I was the same way when DW and I just started off. I wanted to save as much money as possible and didn't want kids because they would delay our "progress". Finally, when she was 30, she had enough and talked me into one kid, then a few years later, another. Now I can't imagine life WITHOUT kids.

I can't agree with this more. Our daughter came as an accident (otherwise, I'm sure my wife and I would have had "the talk" about whether to have kids). Now, I can't imagine life without kids. Expensive? You better believe it. But, like another poster said, worth every penny. What I learned is that flexibility is a really good thing; what today you see as undesirable may be attractive in a few short years.
 
Here's a suggestion that works for some people (though not for others). You might try it to see if it helps you make some decisions. Imagine you are 20+ years older than you are now. Look back on your life with children. Next, imagine you are 20+ years older than you are now. Look back on your life without children.
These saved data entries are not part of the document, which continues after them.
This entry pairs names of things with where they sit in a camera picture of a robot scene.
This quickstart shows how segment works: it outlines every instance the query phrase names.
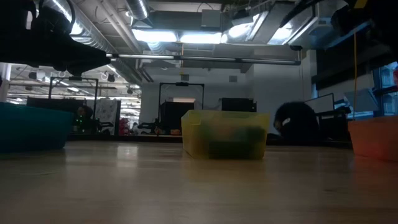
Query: black machine
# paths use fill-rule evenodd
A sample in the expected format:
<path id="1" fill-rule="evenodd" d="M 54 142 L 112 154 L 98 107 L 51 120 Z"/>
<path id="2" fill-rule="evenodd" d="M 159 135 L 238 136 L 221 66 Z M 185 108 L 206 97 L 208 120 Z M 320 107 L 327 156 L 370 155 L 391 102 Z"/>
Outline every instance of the black machine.
<path id="1" fill-rule="evenodd" d="M 67 0 L 72 21 L 39 1 L 39 16 L 33 0 L 3 0 L 0 14 L 0 62 L 22 63 L 31 67 L 50 66 L 74 76 L 109 64 L 106 52 L 74 41 L 70 36 L 75 23 L 73 4 Z M 26 29 L 28 13 L 31 29 Z"/>
<path id="2" fill-rule="evenodd" d="M 257 103 L 253 99 L 222 98 L 221 104 L 223 111 L 257 112 Z"/>

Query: black frame
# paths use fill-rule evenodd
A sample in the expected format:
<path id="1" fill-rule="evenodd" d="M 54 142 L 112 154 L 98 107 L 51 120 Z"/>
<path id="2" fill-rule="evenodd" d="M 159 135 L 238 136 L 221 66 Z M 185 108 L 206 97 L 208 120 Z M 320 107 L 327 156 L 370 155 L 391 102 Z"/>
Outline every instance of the black frame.
<path id="1" fill-rule="evenodd" d="M 335 102 L 335 94 L 334 93 L 329 93 L 329 94 L 326 94 L 326 95 L 323 95 L 323 96 L 318 96 L 318 97 L 316 97 L 314 99 L 304 101 L 304 103 L 309 102 L 309 101 L 313 101 L 313 100 L 316 100 L 316 99 L 319 99 L 319 98 L 322 98 L 322 97 L 326 97 L 326 96 L 329 96 L 329 95 L 331 95 L 331 100 L 333 101 L 333 110 L 332 111 L 334 111 L 335 110 L 335 104 L 336 104 L 336 102 Z"/>
<path id="2" fill-rule="evenodd" d="M 97 94 L 98 94 L 98 79 L 97 78 L 80 78 L 80 77 L 51 77 L 50 78 L 50 90 L 49 90 L 49 99 L 51 99 L 51 94 L 52 94 L 52 88 L 57 87 L 57 85 L 52 86 L 52 81 L 54 79 L 59 79 L 60 82 L 64 79 L 68 79 L 68 80 L 74 80 L 74 81 L 82 81 L 82 80 L 94 80 L 95 81 L 95 95 L 94 95 L 94 108 L 93 108 L 93 119 L 95 119 L 95 111 L 97 108 Z"/>
<path id="3" fill-rule="evenodd" d="M 157 106 L 157 120 L 160 122 L 160 97 L 162 96 L 162 85 L 175 85 L 175 86 L 190 86 L 190 85 L 198 85 L 202 87 L 202 92 L 201 92 L 201 109 L 204 109 L 205 106 L 205 84 L 197 84 L 197 83 L 159 83 L 159 100 L 158 100 L 158 106 Z"/>

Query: pillar
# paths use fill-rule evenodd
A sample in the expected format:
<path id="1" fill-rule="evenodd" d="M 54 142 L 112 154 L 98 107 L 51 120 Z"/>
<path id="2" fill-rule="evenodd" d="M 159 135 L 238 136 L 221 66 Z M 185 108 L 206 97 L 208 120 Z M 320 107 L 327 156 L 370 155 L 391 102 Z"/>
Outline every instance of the pillar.
<path id="1" fill-rule="evenodd" d="M 2 80 L 2 84 L 0 86 L 0 102 L 6 102 L 11 77 L 10 63 L 0 63 L 0 77 Z"/>

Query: ceiling vent
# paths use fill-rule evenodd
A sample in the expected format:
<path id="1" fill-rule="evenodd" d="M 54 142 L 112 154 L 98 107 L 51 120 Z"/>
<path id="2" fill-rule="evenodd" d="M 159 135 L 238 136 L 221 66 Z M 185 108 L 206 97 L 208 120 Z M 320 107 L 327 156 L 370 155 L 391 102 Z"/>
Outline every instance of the ceiling vent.
<path id="1" fill-rule="evenodd" d="M 181 74 L 181 81 L 189 81 L 189 75 L 188 74 Z"/>
<path id="2" fill-rule="evenodd" d="M 237 83 L 237 82 L 238 82 L 238 76 L 236 76 L 236 75 L 230 75 L 230 76 L 229 76 L 229 82 L 231 82 L 231 83 Z"/>

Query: wall
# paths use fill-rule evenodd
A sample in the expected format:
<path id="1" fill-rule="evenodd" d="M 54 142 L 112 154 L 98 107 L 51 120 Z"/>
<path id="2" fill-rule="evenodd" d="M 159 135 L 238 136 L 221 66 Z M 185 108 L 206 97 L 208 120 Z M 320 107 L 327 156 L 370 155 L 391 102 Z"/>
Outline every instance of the wall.
<path id="1" fill-rule="evenodd" d="M 257 112 L 269 113 L 269 132 L 277 133 L 273 127 L 276 110 L 284 103 L 307 101 L 313 98 L 311 77 L 316 75 L 316 52 L 309 50 L 299 66 L 253 65 L 246 74 L 251 83 Z"/>
<path id="2" fill-rule="evenodd" d="M 270 114 L 269 131 L 277 133 L 273 127 L 276 110 L 286 102 L 306 101 L 313 98 L 311 77 L 316 75 L 316 52 L 309 50 L 300 66 L 286 65 L 253 65 L 246 74 L 240 75 L 234 70 L 212 70 L 211 75 L 199 77 L 194 71 L 187 71 L 197 81 L 206 82 L 205 109 L 219 110 L 222 97 L 226 98 L 253 98 L 257 102 L 257 111 Z M 228 83 L 228 75 L 237 74 L 236 84 Z M 195 105 L 201 108 L 200 88 L 164 87 L 161 100 L 168 97 L 196 98 Z M 153 122 L 157 117 L 159 84 L 145 84 L 142 86 L 142 101 L 140 122 Z"/>
<path id="3" fill-rule="evenodd" d="M 160 102 L 171 101 L 170 98 L 195 98 L 195 109 L 201 109 L 201 86 L 163 85 Z M 221 98 L 247 98 L 245 85 L 205 85 L 205 110 L 220 110 Z M 146 83 L 142 85 L 140 123 L 153 122 L 157 118 L 159 100 L 159 84 Z"/>
<path id="4" fill-rule="evenodd" d="M 357 90 L 362 90 L 364 88 L 373 88 L 373 74 L 361 75 L 357 79 Z M 320 96 L 327 95 L 329 93 L 334 93 L 335 101 L 342 100 L 344 98 L 344 93 L 354 91 L 354 80 L 347 80 L 342 83 L 329 86 L 327 88 L 318 91 Z"/>
While raising kids can be expensive, in my experience the expense is proportional to the means you have available. Plenty of people spend more to raise their kid than you will. Plenty of people spend less to raise their kid than you will. You are perhaps obsessing about the financial aspects of your life right now as you try to get your investment and employment situations planned and organized, but really kids affect those plans but they are NOT the drivers of those plans, nor should having or not having kids be solely as a result of those plans. (Billionaires get big families, everyone else not so much. lol.)

Conceiving children, pregnancy and raising infants are increasingly more difficult as you age. Sometimes surprisingly so. Don't delay this decision too much or you may find you've made your decision by inaction. Even if you started a family now, today, you would be limited by age and time.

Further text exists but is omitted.